There were 29 mother leaders in Barangay Mabuhay. One of them was Maricel Santos Pardilan, 44, a grandmother who used to run a sari-sari store before Yolanda hit the town. She now keeps herself busy as a mother leader, teaching hygiene to families and neighbors.
“We were taught to wash hands in flowing water from the faucet, or to use a tabo (dipper),” she says. “We used to just dip our hands in a shared basin of water, and that may cause contamination. We were also taught how to filter water for drinking.”
Young mother Katrina Arpon, 23, says she teaches kids to wash hands before eating because they usually get distracted after playing.
Another mother, Yolanda Tejero, 52, demonstrated how to use the Sawyer water filtration system, a low-maintenance water filter that produces potable water without chemicals. Coca-Cola Femsa has distributed nine Sawyer systems per adopted barangay that produces 20 liters of water in one hour of filtration.

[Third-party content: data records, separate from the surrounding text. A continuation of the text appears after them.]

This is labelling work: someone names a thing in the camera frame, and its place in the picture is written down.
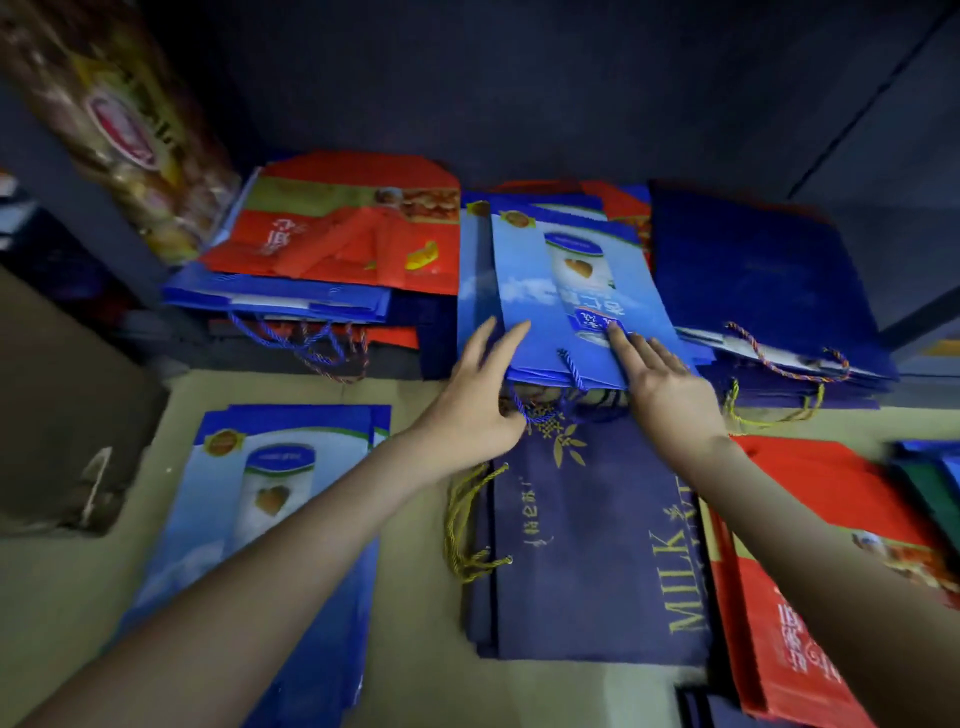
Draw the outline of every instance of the person's left hand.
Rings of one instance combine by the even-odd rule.
[[[500,414],[499,396],[530,322],[511,328],[483,360],[495,325],[491,317],[470,336],[446,388],[407,430],[426,444],[438,478],[502,455],[516,445],[526,426],[520,412]]]

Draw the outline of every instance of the yellow rope handle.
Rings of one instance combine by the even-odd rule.
[[[510,556],[496,561],[488,561],[490,558],[488,548],[482,548],[472,555],[464,551],[464,540],[467,536],[467,524],[473,499],[487,483],[504,473],[509,467],[510,465],[504,463],[500,468],[478,480],[487,471],[487,464],[485,463],[459,483],[454,483],[450,487],[450,496],[446,506],[444,559],[450,570],[463,584],[469,584],[471,581],[489,574],[497,567],[514,562],[514,559]]]
[[[791,412],[786,417],[783,417],[774,422],[762,422],[760,420],[747,420],[744,417],[741,417],[736,413],[736,398],[740,396],[740,382],[736,379],[733,380],[731,385],[730,392],[727,393],[727,399],[724,401],[724,410],[731,416],[738,425],[741,427],[749,425],[752,427],[759,427],[761,429],[766,429],[768,427],[773,427],[776,425],[783,425],[784,423],[800,423],[805,422],[811,419],[817,412],[820,411],[820,406],[824,403],[824,393],[826,392],[826,386],[823,382],[820,382],[817,385],[817,395],[814,399],[813,406],[810,406],[810,397],[804,397],[804,406],[802,409],[798,409],[795,412]],[[746,432],[732,432],[731,435],[736,437],[737,435],[745,435]]]

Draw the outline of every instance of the red oval logo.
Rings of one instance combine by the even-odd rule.
[[[110,145],[120,154],[144,169],[155,171],[156,152],[136,112],[113,94],[99,89],[86,100],[90,118]]]

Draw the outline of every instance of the person's left arm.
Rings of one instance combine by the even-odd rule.
[[[237,726],[383,523],[423,487],[512,448],[500,385],[529,329],[483,354],[490,319],[417,422],[178,595],[67,681],[22,728]]]

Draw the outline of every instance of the beige floor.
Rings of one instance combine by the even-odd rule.
[[[126,610],[163,526],[205,411],[241,402],[388,403],[410,424],[440,386],[193,372],[173,396],[130,501],[101,540],[0,542],[0,728],[22,718],[94,657]],[[750,413],[771,419],[776,413]],[[879,459],[882,443],[960,439],[960,413],[827,411],[776,434],[839,440]],[[696,671],[479,660],[460,631],[460,589],[441,557],[444,489],[422,493],[386,526],[360,705],[347,726],[679,726],[673,685]]]

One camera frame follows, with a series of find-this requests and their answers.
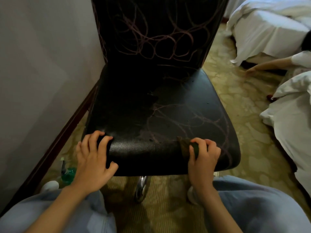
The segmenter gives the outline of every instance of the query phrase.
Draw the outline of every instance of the chair backrest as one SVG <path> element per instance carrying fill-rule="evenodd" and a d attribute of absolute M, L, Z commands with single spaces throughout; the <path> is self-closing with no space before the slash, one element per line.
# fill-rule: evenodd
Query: chair backrest
<path fill-rule="evenodd" d="M 92 0 L 106 61 L 200 68 L 228 0 Z"/>

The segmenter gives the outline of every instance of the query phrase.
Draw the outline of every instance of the dark hair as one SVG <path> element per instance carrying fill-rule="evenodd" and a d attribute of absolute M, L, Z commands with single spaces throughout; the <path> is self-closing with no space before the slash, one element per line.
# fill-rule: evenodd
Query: dark hair
<path fill-rule="evenodd" d="M 301 44 L 301 50 L 311 50 L 311 31 L 307 33 Z"/>

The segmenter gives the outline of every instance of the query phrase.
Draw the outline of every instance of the white sneaker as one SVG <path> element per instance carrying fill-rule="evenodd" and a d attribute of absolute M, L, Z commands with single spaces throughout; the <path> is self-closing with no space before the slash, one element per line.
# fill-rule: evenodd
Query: white sneaker
<path fill-rule="evenodd" d="M 219 172 L 214 172 L 214 177 L 218 177 L 219 176 Z M 193 186 L 191 186 L 187 192 L 187 196 L 188 196 L 188 200 L 190 203 L 194 204 L 194 205 L 199 205 L 199 203 L 196 201 L 196 198 L 194 196 L 194 189 Z"/>
<path fill-rule="evenodd" d="M 58 182 L 57 181 L 49 181 L 42 186 L 40 193 L 43 193 L 46 191 L 57 190 L 57 189 L 59 189 Z"/>

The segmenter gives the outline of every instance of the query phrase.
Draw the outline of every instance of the patterned carpet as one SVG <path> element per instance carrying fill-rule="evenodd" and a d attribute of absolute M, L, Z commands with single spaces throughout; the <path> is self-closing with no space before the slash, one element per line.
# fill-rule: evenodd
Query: patterned carpet
<path fill-rule="evenodd" d="M 244 70 L 230 63 L 235 47 L 221 24 L 203 69 L 213 83 L 235 127 L 242 158 L 240 165 L 220 175 L 238 176 L 277 188 L 292 196 L 311 219 L 311 211 L 297 187 L 297 181 L 271 129 L 259 119 L 268 107 L 266 95 L 273 93 L 281 78 L 261 72 L 245 78 Z M 42 180 L 59 180 L 60 158 L 75 166 L 74 149 L 80 140 L 87 115 L 81 120 L 52 167 Z M 108 211 L 114 213 L 119 233 L 206 232 L 203 209 L 189 204 L 190 187 L 183 176 L 153 176 L 146 199 L 133 202 L 136 177 L 114 177 L 102 189 Z"/>

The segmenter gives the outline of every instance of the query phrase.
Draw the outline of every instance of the light blue pants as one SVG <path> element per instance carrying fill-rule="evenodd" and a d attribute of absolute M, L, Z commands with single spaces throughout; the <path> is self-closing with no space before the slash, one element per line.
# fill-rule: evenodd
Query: light blue pants
<path fill-rule="evenodd" d="M 311 224 L 301 207 L 285 193 L 237 177 L 214 180 L 221 200 L 244 233 L 307 233 Z M 0 219 L 0 233 L 22 233 L 57 198 L 60 190 L 27 198 Z M 205 213 L 209 233 L 215 232 Z M 108 214 L 102 194 L 90 194 L 77 208 L 65 233 L 116 233 L 115 219 Z"/>

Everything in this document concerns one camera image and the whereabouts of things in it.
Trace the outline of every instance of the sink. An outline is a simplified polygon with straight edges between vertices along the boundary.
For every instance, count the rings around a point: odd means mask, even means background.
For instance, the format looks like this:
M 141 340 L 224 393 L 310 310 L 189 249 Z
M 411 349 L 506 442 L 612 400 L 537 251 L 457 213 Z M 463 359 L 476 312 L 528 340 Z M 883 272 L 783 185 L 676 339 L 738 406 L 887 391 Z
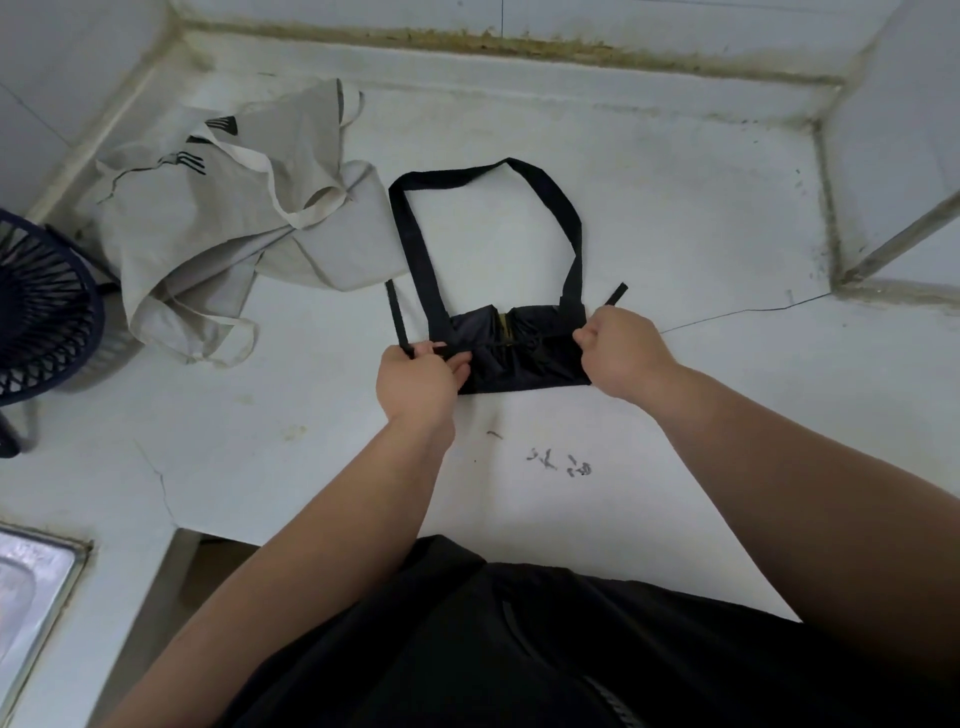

After Yolanda hit, Espina says it took a month before they had clean water. “The water system was totally damaged and sources were contaminated. There was also a high incidence of diarrhea, because people still cooked rice that was in contact with floodwater.”
Cat Avelino, Coca-Cola Femsa Philippines external communications manager, says educating people on simple sanitation means a lot in the long run.
“At first, we gave urgently needed donations such as bottled water. We lent whatever trucks were left running from the Tacloban plant to organizations that delivered and transported goods,” Avelino says. “Now, we are working with Food for the Hungry to reeducate and spread awareness on sanitation practices—an essential component in a disaster situation.”
Coca-Cola Femsa has donated P3 million to Food for the Hungry for the Samar health programs. It also provided mobile emergency water-treatment plant that can produce 32,000 liters of water a day in preparation for future calamities.
Avelino adds that “unhygienic practices promote disease, and if people get sick, it will take more time for them to go back to work, or they would have to spend whatever resources they have on medical needs.”
The center also houses a Child Friendly Space, a hub where children can play and are taught how to properly wash their hands and brush their teeth by volunteers. Mother leaders are considered volunteers, and are given a P100 allowance per day. This helps them have a day’s budget, says Shirley Daga, 33, mother of two. “Our husbands used to fish, but their boats got destroyed, or they planted crops like camote, banana, palay, but there’s hardly harvest. Volunteering helps housewives like us earn.”
Being mother leaders benefits them personally, too.
“Being mother leaders helped us develop skills in talking to people, giving lectures. The training gave us confidence,” adds Pardilan. “We know that eventually the relief will stop coming in and we will recover; by then I hope to put up a small bakery.”